Signed-off-by: Dave Marchevsky <davemarchevsky@fb.com>
---
 include/linux/bpf_types.h      |   1 +
 include/uapi/linux/bpf.h       |  61 ++++++++
 kernel/bpf/Makefile            |   2 +-
 kernel/bpf/helpers.c           |  15 ++
 kernel/bpf/rbtree.c            | 256 +++++++++++++++++++++++++++++++++
 kernel/bpf/verifier.c          | 121 +++++++++++++++-
 tools/include/uapi/linux/bpf.h |  61 ++++++++
 7 files changed, 511 insertions(+), 6 deletions(-)

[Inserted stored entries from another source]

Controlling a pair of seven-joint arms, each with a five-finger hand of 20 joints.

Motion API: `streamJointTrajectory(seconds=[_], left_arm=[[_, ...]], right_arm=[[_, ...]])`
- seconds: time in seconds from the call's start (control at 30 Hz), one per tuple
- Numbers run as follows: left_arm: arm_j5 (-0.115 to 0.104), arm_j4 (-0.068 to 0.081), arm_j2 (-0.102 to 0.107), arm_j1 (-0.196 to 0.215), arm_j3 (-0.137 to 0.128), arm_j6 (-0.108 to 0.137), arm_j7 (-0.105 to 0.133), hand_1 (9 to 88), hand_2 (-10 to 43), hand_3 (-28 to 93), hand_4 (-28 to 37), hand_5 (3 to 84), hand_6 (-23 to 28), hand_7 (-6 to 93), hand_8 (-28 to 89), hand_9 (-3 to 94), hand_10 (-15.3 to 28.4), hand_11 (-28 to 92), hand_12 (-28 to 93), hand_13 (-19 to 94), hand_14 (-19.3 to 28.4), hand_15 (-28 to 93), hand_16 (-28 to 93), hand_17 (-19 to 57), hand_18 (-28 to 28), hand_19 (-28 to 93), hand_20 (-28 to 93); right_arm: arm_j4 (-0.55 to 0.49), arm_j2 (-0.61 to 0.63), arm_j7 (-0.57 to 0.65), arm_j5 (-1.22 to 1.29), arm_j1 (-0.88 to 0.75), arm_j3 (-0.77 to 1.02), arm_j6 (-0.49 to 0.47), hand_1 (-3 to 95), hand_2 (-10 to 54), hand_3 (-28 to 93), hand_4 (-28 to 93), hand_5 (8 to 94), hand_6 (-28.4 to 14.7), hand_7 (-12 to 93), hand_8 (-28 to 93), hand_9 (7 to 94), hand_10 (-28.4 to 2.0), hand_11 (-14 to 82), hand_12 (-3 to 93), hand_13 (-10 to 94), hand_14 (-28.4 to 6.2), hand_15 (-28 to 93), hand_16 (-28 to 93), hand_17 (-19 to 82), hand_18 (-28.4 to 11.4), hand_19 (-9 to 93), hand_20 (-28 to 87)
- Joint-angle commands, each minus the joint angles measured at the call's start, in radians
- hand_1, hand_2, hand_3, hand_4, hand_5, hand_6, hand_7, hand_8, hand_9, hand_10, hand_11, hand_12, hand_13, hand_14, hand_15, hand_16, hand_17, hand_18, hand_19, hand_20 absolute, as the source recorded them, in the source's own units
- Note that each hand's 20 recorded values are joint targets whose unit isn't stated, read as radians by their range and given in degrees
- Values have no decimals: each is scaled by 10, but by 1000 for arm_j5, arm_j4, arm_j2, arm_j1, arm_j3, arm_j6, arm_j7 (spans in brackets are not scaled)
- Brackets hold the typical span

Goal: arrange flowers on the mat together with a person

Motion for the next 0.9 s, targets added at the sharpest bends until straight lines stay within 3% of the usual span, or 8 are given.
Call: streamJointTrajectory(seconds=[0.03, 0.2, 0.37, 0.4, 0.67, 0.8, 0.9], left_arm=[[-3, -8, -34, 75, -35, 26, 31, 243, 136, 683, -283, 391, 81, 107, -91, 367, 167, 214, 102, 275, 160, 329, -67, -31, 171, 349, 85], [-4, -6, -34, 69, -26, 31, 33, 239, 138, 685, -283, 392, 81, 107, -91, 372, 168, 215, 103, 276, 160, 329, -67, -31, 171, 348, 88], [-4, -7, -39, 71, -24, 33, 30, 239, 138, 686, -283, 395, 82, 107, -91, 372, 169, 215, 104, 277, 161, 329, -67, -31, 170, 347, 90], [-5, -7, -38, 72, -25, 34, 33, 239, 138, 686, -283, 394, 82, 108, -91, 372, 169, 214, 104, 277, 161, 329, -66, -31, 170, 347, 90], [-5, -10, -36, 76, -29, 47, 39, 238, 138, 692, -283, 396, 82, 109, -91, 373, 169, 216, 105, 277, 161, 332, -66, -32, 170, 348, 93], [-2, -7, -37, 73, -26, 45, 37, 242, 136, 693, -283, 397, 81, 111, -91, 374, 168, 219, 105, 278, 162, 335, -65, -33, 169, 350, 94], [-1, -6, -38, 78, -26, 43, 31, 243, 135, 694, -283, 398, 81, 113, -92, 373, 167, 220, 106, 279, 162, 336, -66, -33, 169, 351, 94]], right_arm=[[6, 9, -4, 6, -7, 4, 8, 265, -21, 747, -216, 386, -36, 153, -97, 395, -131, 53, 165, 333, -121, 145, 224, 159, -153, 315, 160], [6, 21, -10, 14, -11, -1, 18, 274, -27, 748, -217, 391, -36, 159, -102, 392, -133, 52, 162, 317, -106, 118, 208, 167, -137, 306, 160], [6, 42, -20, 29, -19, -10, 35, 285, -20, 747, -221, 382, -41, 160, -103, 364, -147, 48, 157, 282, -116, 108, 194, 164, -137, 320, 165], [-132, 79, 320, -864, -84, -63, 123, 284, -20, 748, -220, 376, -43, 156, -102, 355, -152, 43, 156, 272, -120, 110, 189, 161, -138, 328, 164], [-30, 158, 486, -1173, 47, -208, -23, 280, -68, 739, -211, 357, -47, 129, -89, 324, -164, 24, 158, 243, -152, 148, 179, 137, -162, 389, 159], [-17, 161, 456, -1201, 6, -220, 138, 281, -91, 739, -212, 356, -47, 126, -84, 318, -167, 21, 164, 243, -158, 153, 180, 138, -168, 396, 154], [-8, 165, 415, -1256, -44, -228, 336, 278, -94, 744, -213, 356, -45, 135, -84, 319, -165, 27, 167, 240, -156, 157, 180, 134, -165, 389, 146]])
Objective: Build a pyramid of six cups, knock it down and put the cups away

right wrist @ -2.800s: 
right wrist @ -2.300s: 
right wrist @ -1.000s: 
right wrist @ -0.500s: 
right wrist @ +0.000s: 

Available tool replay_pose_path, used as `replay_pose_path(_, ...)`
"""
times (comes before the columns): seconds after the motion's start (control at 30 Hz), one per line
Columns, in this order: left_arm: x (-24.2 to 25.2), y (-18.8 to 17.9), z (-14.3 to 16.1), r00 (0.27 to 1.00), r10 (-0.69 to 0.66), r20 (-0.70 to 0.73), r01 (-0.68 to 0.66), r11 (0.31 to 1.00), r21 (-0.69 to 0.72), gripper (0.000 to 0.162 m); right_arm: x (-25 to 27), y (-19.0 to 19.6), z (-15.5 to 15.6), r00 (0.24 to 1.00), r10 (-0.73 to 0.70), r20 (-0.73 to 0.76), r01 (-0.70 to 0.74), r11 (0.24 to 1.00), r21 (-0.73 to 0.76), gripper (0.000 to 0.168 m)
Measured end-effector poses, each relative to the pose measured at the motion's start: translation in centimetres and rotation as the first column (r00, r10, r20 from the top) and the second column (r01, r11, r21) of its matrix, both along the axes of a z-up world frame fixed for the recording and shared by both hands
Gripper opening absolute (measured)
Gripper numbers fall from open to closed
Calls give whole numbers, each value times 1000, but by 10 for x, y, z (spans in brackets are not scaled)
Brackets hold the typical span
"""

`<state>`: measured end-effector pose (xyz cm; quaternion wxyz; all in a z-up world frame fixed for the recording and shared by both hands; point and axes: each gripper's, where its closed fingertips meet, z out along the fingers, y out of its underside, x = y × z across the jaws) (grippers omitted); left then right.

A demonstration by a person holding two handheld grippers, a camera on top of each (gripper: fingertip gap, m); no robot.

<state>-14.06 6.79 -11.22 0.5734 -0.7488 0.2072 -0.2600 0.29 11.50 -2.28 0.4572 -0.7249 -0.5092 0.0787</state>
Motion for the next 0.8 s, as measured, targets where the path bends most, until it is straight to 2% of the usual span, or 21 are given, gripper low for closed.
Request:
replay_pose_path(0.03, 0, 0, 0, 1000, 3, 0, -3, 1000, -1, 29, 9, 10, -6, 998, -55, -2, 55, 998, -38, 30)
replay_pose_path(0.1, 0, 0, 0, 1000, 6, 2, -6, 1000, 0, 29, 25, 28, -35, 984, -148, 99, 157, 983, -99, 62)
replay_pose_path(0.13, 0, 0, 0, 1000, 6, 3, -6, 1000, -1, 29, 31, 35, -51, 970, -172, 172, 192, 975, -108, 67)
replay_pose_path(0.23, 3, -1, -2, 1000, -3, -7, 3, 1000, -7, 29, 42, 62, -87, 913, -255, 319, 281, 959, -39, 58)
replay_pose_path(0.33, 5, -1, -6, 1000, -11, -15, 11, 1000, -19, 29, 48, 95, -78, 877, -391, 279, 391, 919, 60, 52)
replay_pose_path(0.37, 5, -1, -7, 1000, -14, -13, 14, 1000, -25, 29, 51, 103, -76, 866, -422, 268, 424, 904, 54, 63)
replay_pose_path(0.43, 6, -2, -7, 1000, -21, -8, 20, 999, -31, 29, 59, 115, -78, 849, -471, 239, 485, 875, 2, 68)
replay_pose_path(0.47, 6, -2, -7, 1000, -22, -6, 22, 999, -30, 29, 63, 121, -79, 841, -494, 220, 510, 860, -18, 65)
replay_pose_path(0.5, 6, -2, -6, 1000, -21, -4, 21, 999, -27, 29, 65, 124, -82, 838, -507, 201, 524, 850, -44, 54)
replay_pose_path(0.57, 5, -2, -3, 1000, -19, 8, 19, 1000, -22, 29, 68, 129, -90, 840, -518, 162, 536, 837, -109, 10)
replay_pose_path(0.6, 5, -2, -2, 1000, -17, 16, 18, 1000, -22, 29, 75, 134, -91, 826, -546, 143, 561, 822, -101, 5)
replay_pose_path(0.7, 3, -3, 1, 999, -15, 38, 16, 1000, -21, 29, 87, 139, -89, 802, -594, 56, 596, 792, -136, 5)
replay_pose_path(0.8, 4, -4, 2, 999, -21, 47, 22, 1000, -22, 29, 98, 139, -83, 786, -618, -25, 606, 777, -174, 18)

 create mode 100644 kernel/bpf/rbtree.c

diff --git a/include/linux/bpf_types.h b/include/linux/bpf_types.h
index 2b9112b80171..78e9b5253983 100644
--- a/include/linux/bpf_types.h
+++ b/include/linux/bpf_types.h
@@ -126,6 +126,7 @@ BPF_MAP_TYPE(BPF_MAP_TYPE_STRUCT_OPS, bpf_struct_ops_map_ops)
 #endif
 BPF_MAP_TYPE(BPF_MAP_TYPE_RINGBUF, ringbuf_map_ops)
 BPF_MAP_TYPE(BPF_MAP_TYPE_BLOOM_FILTER, bloom_filter_map_ops)
+BPF_MAP_TYPE(BPF_MAP_TYPE_RBTREE, rbtree_map_ops)
 
 BPF_LINK_TYPE(BPF_LINK_TYPE_RAW_TRACEPOINT, raw_tracepoint)
 BPF_LINK_TYPE(BPF_LINK_TYPE_TRACING, tracing)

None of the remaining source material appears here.